* WORK INSTRUCTION
Retype all of the material exactly, leaving no line out.
--- START ---
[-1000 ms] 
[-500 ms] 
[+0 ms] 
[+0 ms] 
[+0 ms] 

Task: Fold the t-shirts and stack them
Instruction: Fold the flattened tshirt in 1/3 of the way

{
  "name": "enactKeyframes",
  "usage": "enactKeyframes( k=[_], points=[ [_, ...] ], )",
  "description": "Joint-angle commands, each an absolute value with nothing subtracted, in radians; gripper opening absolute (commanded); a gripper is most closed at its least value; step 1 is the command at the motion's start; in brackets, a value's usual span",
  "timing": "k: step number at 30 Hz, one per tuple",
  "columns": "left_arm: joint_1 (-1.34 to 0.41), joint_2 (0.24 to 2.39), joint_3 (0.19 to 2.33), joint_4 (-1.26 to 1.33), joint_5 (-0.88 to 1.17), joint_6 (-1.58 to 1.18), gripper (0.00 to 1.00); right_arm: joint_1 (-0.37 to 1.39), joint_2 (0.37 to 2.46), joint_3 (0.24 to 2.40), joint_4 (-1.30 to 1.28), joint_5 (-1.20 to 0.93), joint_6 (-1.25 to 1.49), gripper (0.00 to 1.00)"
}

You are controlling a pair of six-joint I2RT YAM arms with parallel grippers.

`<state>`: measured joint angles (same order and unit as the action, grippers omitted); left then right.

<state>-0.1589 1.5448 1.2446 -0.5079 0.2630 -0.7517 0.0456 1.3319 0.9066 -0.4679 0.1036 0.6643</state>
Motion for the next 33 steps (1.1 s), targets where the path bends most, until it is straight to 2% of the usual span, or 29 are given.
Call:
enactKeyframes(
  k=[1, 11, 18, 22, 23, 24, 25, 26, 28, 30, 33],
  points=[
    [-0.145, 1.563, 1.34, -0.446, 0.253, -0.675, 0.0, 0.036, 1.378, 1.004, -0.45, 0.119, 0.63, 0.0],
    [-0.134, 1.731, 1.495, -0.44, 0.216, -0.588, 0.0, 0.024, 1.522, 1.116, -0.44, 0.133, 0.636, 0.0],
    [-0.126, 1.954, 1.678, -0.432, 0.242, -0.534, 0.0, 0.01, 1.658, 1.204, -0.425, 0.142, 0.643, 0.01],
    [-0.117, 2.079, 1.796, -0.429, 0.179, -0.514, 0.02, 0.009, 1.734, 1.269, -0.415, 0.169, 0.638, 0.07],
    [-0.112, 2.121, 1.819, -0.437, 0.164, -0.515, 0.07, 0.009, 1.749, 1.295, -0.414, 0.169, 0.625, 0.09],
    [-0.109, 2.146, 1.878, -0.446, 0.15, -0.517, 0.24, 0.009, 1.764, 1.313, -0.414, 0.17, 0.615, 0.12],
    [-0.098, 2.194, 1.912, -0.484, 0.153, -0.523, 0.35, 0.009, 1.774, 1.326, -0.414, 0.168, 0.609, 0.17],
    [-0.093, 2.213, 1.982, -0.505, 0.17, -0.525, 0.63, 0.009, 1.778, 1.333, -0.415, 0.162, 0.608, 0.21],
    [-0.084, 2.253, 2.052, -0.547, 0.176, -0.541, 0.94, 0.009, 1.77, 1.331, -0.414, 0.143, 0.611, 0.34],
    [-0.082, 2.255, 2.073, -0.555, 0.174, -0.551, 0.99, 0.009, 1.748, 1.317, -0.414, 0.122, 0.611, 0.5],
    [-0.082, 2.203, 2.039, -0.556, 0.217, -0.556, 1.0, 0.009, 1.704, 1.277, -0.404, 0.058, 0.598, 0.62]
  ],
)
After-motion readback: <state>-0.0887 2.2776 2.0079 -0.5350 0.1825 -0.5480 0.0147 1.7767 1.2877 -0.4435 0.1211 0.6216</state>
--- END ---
* RESULT FOR THIS EXERCISE
[-1000 ms] 
[-500 ms] 
[+0 ms] 
[+0 ms] 
[+0 ms] 

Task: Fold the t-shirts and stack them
Instruction: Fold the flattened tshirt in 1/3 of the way

{
  "name": "enactKeyframes",
  "usage": "enactKeyframes( k=[_], points=[ [_, ...] ], )",
  "description": "Joint-angle commands, each an absolute value with nothing subtracted, in radians; gripper opening absolute (commanded); a gripper is most closed at its least value; step 1 is the command at the motion's start; in brackets, a value's usual span",
  "timing": "k: step number at 30 Hz, one per tuple",
  "columns": "left_arm: joint_1 (-1.34 to 0.41), joint_2 (0.24 to 2.39), joint_3 (0.19 to 2.33), joint_4 (-1.26 to 1.33), joint_5 (-0.88 to 1.17), joint_6 (-1.58 to 1.18), gripper (0.00 to 1.00); right_arm: joint_1 (-0.37 to 1.39), joint_2 (0.37 to 2.46), joint_3 (0.24 to 2.40), joint_4 (-1.30 to 1.28), joint_5 (-1.20 to 0.93), joint_6 (-1.25 to 1.49), gripper (0.00 to 1.00)"
}

You are controlling a pair of six-joint I2RT YAM arms with parallel grippers.

`<state>`: measured joint angles (same order and unit as the action, grippers omitted); left then right.

<state>-0.1589 1.5448 1.2446 -0.5079 0.2630 -0.7517 0.0456 1.3319 0.9066 -0.4679 0.1036 0.6643</state>
Motion for the next 33 steps (1.1 s), targets where the path bends most, until it is straight to 2% of the usual span, or 29 are given.
Call:
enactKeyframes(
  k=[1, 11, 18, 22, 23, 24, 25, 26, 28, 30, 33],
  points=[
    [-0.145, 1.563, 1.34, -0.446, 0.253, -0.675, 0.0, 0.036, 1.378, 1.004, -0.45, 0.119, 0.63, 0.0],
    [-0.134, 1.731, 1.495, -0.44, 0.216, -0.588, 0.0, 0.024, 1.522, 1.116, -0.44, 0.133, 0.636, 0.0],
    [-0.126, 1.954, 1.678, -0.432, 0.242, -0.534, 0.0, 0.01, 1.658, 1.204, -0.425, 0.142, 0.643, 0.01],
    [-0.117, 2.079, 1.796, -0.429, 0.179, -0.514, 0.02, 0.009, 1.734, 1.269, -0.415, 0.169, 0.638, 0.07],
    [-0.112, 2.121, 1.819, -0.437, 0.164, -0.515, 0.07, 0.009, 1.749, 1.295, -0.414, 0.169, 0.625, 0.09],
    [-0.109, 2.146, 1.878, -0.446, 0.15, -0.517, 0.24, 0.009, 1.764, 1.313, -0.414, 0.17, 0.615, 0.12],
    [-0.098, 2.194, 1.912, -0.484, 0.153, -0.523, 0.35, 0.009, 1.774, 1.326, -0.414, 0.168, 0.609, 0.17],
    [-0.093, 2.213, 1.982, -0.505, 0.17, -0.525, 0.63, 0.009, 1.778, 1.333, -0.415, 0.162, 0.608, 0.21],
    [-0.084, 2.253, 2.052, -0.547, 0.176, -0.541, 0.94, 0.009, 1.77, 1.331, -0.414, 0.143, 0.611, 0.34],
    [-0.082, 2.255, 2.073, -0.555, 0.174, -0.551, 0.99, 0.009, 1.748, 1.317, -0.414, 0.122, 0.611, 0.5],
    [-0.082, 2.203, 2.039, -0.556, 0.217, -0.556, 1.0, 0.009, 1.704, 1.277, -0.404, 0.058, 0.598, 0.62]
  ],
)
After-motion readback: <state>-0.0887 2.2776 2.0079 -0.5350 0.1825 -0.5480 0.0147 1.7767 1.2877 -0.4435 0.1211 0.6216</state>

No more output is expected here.